Authors and Artists

Summer 2018

Professional Publications

Duane W. Krohnke ’61 has done exhaustive research about Edward B. Burling 1890 and another prominent Grinnellian, Joseph Welch 1914, and has made the results available on his blog: dwkcommentaries.com. A prominent Washington, D.C. attorney, Burling was the principal benefactor of the 1950s construction of the College’s Burling Library, which was named in honor of his mother Lucy Burnham Burling. During his career, Burling had extensive and close contacts with U.S. and foreign officials, including Secretary of State Dean Acheson and U.S. Circuit Judge Learned Hand.  As counsel for the U.S. Army, Welch is known for asking Sen. Joseph McCarthy: “At long last, have you left no sense of decency?”

Books

Spencer Piston ’01, assistant professor of political science at Boston University, published a book that he says “could never have been written had I not attended Grinnell. In particular, I have Katya Gibel Mevorach to thank, along with Eliza Willis and Janet Seiz.” Class Attitudes in America: Sympathy for the Poor, Resentment of the Rich, and Political Implications (Cambridge University Press, 2018) explains a long-standing puzzle in American politics: why so many Americans support downwardly redistributive social welfare programs, when such support seems to fly in the face of standard conceptions of the American public as anti-government, individualistic, and racially prejudiced. The book captures an important and neglected component of citizen attitudes toward a host of major public policies and candidate evaluations. 

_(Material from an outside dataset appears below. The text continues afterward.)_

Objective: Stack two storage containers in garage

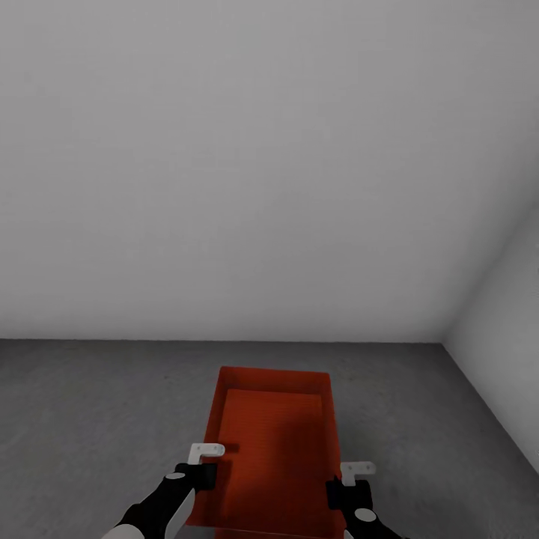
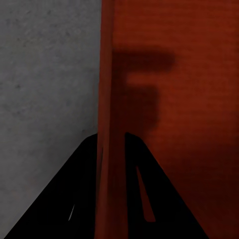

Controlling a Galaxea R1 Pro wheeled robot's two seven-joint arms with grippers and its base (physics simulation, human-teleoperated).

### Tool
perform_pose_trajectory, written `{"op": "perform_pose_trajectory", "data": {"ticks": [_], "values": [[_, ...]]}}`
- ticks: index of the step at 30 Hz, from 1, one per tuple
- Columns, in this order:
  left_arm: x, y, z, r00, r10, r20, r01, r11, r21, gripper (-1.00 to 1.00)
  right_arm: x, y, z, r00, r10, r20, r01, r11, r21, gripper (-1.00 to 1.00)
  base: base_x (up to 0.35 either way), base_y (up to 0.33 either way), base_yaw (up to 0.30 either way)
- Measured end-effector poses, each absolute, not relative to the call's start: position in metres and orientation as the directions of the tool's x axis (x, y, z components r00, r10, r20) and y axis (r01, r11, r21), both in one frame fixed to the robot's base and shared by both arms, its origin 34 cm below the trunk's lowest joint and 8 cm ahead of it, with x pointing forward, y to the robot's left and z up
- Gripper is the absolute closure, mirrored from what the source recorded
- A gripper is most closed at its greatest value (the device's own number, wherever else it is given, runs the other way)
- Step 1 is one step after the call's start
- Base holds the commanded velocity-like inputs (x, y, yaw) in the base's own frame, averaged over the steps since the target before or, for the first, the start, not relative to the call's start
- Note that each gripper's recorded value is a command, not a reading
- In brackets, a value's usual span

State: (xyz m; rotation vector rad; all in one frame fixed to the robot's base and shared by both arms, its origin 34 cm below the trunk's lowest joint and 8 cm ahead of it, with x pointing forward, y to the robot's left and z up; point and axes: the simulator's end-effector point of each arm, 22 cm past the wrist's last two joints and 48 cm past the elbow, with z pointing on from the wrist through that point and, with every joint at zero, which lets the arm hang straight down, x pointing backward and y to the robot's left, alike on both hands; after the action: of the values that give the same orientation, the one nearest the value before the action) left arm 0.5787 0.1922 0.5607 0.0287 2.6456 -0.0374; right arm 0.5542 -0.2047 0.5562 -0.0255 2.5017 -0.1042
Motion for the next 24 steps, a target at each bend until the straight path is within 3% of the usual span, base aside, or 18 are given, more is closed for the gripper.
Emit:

Robert B. Mitchell ’80, an editor with the Washington Post News Service, has a new book out: Congress and the King of Frauds: Corruption and the Credit Mobilier Scandal at the Dawn of the Gilded Age (Edinborough Press, 2017). The Credit Mobilier scandal rocked Washington in 1873, ruined reputations, and contributed to a massive Republican defeat in the 1874 congressional elections. It validated anxieties about corruption and concentrated economic power as the United States staggered toward industrialization.

Herwarth Walden’s Der Sturm — the journal, gallery, performance venue, press, theatre, bookstore, and art school in Berlin (1910–1932) — has never before been the subject of a book-length study in English. In Four Metaphors of Modernism: From Der Sturm to the Société Anonyme (University of Minnesota Press, 2018), Jenny Anger, Grinnell professor of art history, positions Der Sturm at the center of the avant-garde and as an integral part of Euro-American modern art, theory, and practice.

A chance conversation with an office cleaning woman thrust Madeline Uraneck ’70 into the life of a family of immigrants. An evocative blend of immersion journalism and memoir, How to Make a Life: A Tibetan Refugee Family and the Midwestern Woman They Adopted (Wisconsin Historical Society Press, 2018) shares the immigration story of a Tibetan refugee family who crossed real and cultural bridges to make a life in Madison, Wis., with the assistance of the Midwestern woman they befriended. 

Kyle Torke ’88 has published his first children’s book, Ice Breaking: The Adventures of Clementine the Rescue Dog (Loving Healing Press, 2018).

Inspired by the infamous 52-year marriage of literary couple Véra and Vladimir Nabokov, Invitation to a Bonfire (Bloomsbury, 2018) is the second novel by Adrienne Celt ’06. In the 1920s, Zoya Andropova, a young refugee from the Soviet Union, finds herself in the alien landscape of an elite all-girls New Jersey boarding school. Having lost her family, her home, and her sense of purpose, Zoya struggles to belong, a task made more difficult by the malice her peers heap on scholarship students and her new country’s paranoia about Russian spies. 

In Jolt: Stories of Trauma and Transformation (Post Hill Press, 2018), Mark Miller ’76 tells the stories of people transformed by growth following trauma and the new paths that they pursue. Some are on missions to help others or to make things right in the world, while others embark on new careers. Some people simply find that their relationships grow deeper, while others seek a stronger spiritual dimension in their lives.

Maggie Connolly ’07 had a solo exhibition called Yanhua, which means Drawing in Flame, at Heguang Gallery in March in Nanjing, China. Some of the works were envelope vases, fired to 1,115 degrees without glaze, but with materials that fume and are absorbed by the clay surface, creating the patterns.

Scholarship

Gemma Sala, associate professor of political science, received a $6,000 Franklin Grant from the American Philosophical Society for her project, “The Right (Time) to Secede: Why Do Regional Nationalist Parties Demand a Referendum of Independence When They Do?” Her research explores how regional nationalist parties, such as the Scottish Nationalist Party and the Catalan Democratic Party, use referendums on independence to solidify their political positions. The grant will enable her to conduct archival research in Edinburgh and Montreal, as well as interview politicians and activists involved in Scottish and Quebecois referendums of independence.